Exercise requirements
Every line of the data is to be output verbatim.

Data excerpt
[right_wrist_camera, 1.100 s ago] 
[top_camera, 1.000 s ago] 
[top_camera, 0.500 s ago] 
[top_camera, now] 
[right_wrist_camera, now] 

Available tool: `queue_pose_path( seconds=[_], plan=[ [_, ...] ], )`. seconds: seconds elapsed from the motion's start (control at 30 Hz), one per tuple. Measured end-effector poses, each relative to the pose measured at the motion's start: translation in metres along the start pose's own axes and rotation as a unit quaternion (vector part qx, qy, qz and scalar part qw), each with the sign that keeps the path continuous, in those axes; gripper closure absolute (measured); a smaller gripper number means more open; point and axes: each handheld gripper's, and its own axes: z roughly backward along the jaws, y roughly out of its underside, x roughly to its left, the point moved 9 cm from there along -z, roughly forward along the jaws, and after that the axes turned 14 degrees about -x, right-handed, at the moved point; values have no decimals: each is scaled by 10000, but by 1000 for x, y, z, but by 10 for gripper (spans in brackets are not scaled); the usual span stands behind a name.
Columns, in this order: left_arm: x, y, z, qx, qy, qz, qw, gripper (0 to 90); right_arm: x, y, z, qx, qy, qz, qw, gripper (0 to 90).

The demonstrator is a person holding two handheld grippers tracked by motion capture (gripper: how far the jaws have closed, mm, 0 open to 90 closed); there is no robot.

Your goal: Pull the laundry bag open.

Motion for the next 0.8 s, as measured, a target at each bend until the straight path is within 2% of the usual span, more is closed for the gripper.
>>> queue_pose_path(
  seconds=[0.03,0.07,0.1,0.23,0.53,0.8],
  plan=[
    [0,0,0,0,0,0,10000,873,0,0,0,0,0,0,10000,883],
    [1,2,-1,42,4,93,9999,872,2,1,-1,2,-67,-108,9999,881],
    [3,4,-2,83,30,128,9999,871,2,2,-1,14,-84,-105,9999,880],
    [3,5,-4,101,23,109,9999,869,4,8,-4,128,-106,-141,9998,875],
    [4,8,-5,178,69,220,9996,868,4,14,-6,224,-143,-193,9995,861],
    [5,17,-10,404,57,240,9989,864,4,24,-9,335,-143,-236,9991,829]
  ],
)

Task result
[right_wrist_camera, 1.100 s ago] 
[top_camera, 1.000 s ago] 
[top_camera, 0.500 s ago] 
[top_camera, now] 
[right_wrist_camera, now] 

Available tool: `queue_pose_path( seconds=[_], plan=[ [_, ...] ], )`. seconds: seconds elapsed from the motion's start (control at 30 Hz), one per tuple. Measured end-effector poses, each relative to the pose measured at the motion's start: translation in metres along the start pose's own axes and rotation as a unit quaternion (vector part qx, qy, qz and scalar part qw), each with the sign that keeps the path continuous, in those axes; gripper closure absolute (measured); a smaller gripper number means more open; point and axes: each handheld gripper's, and its own axes: z roughly backward along the jaws, y roughly out of its underside, x roughly to its left, the point moved 9 cm from there along -z, roughly forward along the jaws, and after that the axes turned 14 degrees about -x, right-handed, at the moved point; values have no decimals: each is scaled by 10000, but by 1000 for x, y, z, but by 10 for gripper (spans in brackets are not scaled); the usual span stands behind a name.
Columns, in this order: left_arm: x, y, z, qx, qy, qz, qw, gripper (0 to 90); right_arm: x, y, z, qx, qy, qz, qw, gripper (0 to 90).

The demonstrator is a person holding two handheld grippers tracked by motion capture (gripper: how far the jaws have closed, mm, 0 open to 90 closed); there is no robot.

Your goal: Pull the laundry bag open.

Motion for the next 0.8 s, as measured, a target at each bend until the straight path is within 2% of the usual span, more is closed for the gripper.
>>> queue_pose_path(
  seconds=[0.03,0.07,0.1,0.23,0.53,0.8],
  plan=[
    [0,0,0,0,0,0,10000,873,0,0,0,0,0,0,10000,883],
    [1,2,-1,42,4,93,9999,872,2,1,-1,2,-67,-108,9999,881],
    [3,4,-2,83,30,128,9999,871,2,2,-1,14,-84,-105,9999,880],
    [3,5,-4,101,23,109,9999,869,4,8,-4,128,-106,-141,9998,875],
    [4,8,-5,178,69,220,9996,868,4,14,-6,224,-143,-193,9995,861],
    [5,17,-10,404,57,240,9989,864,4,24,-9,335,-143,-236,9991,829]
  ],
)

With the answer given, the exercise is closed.